Viens au bosquet, ce soir, sans témoin,
Dans le vallon, au clair de la lune.

A man of remarkable gifts and acquirements as a writer of lyrics, a composer, a violinist, and a journalist, witty and quick in perception, Wade became dissipated to the last degree. He drank to excess, and latterly acquired the habit of taking opium. For the last few years of his life he was almost unknown. He did some editorial work for the house of Chappell & Co. at a salary of 300l. a year, and in that capacity, with William Crotch [q. v.] and (Sir) George Alexander Macfarren [q. v.], he harmonised some of the airs of W. Chappell's ‘Popular Music of the Olden Time,’ originally published in 1840 as ‘A Collection of National English Airs;’ he also contributed to ‘Bentley's Miscellany’ and the ‘Illustrated London News,’ but he could never be relied upon. He died penniless, in a state of mental derangement, at his lodgings, 450 Strand, on 15 July 1845. His first christian name appears in the death registers at Somerset House as Joseph (not John), and his surname as Ward. His first wife having died childless, Wade subsequently formed some irregular matrimonial connection, and at his death a subscription was raised for his presumed widow and her two destitute children. Wade's character may be best summarised in the words of the Rev. John Richardson (Recollections, 1855, i. 231): ‘A wise man in theory and a fool in practice. A vigorous intellect; planning everything, performing nothing. Always in difficulties, having the means at hand to extricate himself from their annoyance, yet too apathetic to arouse himself to an effort; content to dream away his time in any occupation but that which the requisitions of the occasion demanded.’

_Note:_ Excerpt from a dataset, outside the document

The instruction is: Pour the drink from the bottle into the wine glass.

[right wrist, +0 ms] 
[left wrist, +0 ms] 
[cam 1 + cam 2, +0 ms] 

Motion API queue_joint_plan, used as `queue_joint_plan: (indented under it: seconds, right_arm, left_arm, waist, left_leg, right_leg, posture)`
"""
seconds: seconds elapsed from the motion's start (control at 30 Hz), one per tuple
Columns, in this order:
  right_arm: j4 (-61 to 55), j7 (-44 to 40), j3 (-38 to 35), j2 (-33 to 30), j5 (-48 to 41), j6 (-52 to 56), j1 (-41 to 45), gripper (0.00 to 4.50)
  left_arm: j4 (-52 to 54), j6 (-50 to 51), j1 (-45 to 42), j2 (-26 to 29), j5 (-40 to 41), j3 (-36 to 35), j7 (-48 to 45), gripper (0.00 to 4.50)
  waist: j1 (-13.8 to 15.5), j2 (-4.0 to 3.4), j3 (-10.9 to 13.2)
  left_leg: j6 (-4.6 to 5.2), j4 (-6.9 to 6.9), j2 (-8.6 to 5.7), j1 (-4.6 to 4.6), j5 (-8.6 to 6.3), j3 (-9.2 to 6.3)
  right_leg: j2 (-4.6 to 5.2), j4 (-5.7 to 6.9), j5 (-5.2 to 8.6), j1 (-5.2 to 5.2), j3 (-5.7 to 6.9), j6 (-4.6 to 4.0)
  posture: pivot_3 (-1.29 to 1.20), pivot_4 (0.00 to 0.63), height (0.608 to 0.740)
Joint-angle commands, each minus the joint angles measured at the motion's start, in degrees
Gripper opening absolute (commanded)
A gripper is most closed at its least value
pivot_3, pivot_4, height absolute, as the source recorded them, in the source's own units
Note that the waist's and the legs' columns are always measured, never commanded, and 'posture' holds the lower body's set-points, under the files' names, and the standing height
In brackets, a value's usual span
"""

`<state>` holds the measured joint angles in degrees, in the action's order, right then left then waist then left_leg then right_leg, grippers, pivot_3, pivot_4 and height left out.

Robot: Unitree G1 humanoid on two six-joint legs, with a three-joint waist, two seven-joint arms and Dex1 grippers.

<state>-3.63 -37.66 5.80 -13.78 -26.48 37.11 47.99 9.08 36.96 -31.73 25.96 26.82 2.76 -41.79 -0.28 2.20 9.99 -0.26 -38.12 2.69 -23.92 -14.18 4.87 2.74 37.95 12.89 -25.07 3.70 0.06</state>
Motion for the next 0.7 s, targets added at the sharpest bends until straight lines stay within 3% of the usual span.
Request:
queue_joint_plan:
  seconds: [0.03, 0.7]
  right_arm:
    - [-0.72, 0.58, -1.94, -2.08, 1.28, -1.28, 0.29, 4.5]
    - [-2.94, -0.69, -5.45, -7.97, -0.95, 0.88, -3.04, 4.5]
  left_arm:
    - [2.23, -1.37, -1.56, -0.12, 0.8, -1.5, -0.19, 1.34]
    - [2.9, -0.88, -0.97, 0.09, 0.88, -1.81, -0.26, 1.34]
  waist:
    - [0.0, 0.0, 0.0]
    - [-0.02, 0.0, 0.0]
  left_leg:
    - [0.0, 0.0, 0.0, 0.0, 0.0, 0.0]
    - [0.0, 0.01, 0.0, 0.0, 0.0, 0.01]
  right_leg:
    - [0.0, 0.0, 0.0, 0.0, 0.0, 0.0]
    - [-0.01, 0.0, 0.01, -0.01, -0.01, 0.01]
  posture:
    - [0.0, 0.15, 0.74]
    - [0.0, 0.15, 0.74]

In addition to the works already mentioned, Wade composed: ‘The Pupil of Da Vinci’ (operetta by Mark Lemon); ‘Polish Melodies’ (words and music), 1831; ‘Convent Belles’ (with Hawes), 1833; ‘A Woodland Life’ (polacca interpolated into Weber's ‘Der Freischütz’ and sung by Braham); ‘Song of the Flowers’ (2 books), 1827–8; many pianoforte pieces, arrangements, &c.; and also many vocal duets and songs. He compiled a ‘Handbook for the Pianoforte,’ which he dedicated to Liszt. As a composer he is now forgotten. He left a ‘History of Music’ in manuscript.

[Grove's Dict. of Music and Musicians, iv. 343; Musical World, 14 Aug. 1845, p. 385; Notes and Queries, 4th ser. ii. 440, 520, iii. 114, 205, 245, 294; Brit. Mus. Cat.]

F. G. E.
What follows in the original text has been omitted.